What makes terrorism such a hot-button issue is that it violates two of the "customs" of modern warfare. First, the practicioners do not distinguish themselves as combatants. That is frowned upon, but happens, as in VietNam or Somalia. Second, they target civilians for the simple sake of killing civilians. That too is frowned upon, as in Rwanda, Kosovo, East Timor, et al.
Terrorist attacks are a form of compellance that directly, with forethought and intent, does two of the "don't do" things. Full stop.
Why do we get so darned exercised about it?
Because in this particular asymmetry, we "play by the rules" we try to make sure our soldiers marked clearly as combatants and we try to avoid collateral damage. The "bad guys" try to make their combatants blend in and have no, and I mean absolutely none whatsover, concept of collateral damage as being distinct from intended damage.
One can see how this clearly gets some folks rather exercised.

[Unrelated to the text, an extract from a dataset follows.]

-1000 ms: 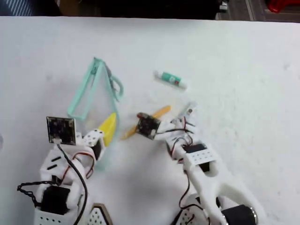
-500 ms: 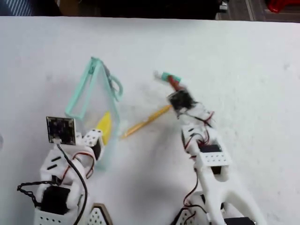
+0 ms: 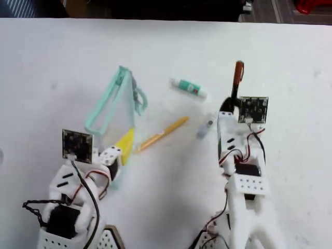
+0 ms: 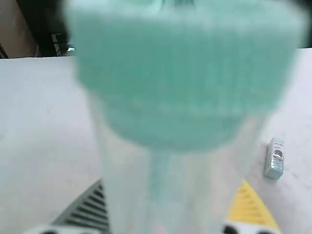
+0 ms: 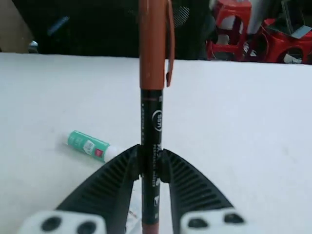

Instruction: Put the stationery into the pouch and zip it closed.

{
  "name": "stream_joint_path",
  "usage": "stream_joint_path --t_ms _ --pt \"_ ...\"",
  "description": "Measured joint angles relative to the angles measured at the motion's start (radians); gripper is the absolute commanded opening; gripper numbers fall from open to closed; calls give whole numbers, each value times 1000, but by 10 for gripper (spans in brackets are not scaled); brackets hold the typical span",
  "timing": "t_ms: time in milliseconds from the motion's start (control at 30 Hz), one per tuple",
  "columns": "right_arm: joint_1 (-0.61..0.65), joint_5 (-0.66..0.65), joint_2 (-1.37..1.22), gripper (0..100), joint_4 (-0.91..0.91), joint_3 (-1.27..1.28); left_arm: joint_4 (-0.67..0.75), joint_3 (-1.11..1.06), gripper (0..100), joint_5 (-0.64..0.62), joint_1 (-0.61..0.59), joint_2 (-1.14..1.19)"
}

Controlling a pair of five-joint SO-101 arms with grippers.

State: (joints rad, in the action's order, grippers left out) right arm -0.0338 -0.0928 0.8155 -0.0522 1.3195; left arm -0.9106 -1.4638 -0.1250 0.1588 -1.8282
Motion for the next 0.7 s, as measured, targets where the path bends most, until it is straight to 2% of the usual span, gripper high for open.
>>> stream_joint_path --t_ms 167,367,500,700 --pt "192 6 219 15 302 -207 0 0 233 5 31 0" --pt "446 8 365 15 654 -652 0 -5 234 32 54 0" --pt "540 12 387 16 720 -835 0 -9 234 83 55 -2" --pt "637 14 356 16 698 -865 0 -12 231 109 100 -2"
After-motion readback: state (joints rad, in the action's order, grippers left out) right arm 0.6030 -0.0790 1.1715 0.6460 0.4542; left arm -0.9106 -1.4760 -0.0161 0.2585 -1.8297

But here's the kicker, while we continue to prosecute our strategic conflicts according to "the rules" - the other guys don't, but are held as being equally moral in the prosecution of their grievance.
The reason this is bad is the kind of human behavior we saw in the Pacific in World War II. Originally, American soldiers both felt that they were able to surrender and accept surrender if the situation demanded it. Just like in Europe or North Africa.

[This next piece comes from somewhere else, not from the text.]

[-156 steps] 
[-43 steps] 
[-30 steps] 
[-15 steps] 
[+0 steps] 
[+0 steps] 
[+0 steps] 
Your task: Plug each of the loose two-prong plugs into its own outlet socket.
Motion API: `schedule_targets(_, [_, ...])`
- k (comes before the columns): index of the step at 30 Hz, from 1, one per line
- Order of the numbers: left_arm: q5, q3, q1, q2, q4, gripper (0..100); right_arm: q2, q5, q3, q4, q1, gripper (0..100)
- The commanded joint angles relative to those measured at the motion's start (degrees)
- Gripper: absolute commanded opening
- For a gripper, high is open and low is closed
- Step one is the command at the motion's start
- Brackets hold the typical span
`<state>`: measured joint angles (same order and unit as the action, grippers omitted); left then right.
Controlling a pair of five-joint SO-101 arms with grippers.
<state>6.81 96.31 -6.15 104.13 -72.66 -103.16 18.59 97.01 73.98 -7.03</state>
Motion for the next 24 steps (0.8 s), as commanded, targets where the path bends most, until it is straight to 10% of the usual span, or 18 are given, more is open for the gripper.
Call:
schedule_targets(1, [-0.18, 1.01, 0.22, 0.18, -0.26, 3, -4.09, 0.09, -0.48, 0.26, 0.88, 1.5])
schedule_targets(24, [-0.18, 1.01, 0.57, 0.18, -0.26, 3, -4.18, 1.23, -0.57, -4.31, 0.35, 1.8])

After the, ahem, "cultural misunderstandings," that attended surrender in the Pacific, the entire theater essentially went to a "Take No Prisoners" status for both sides. In other words, an asymmetry or prisoner treatment very quickly developed into a symmetrical treatment.
Taking that historical analogy, those supporters of terrorists may very well encounter the day that the U.S. cares as much for civilian Arab casualties as the Palestinian street cares for the dead of 9/11. That, clearly, will result in a losing strategy for the Middle East and Islam as a whole. While currently the entire Arab world has a GNP lower than that of Spain, the U.S. spends roughly 45% of the world's defense budget. If the terrorists' insensitivity to civilian targets doesn't change (and they consider paying U.S. income tax a sufficient reason to kill you) then this does stand some chance of metastasizing into a something that will look a hell of a lot more like genocide than the many on the Arab street can possibly even begin to fathom.
And not because westerners are racists or this that and the other, but simply that every time one opponent adopts an asymmetrical approach, they damned well better understand that their opponent may choose to break that asymmetry and may just do it better than you. And don't scoff, that very same mechanism is exactly what kept the Cold War cold, chemical weapons out of World War II.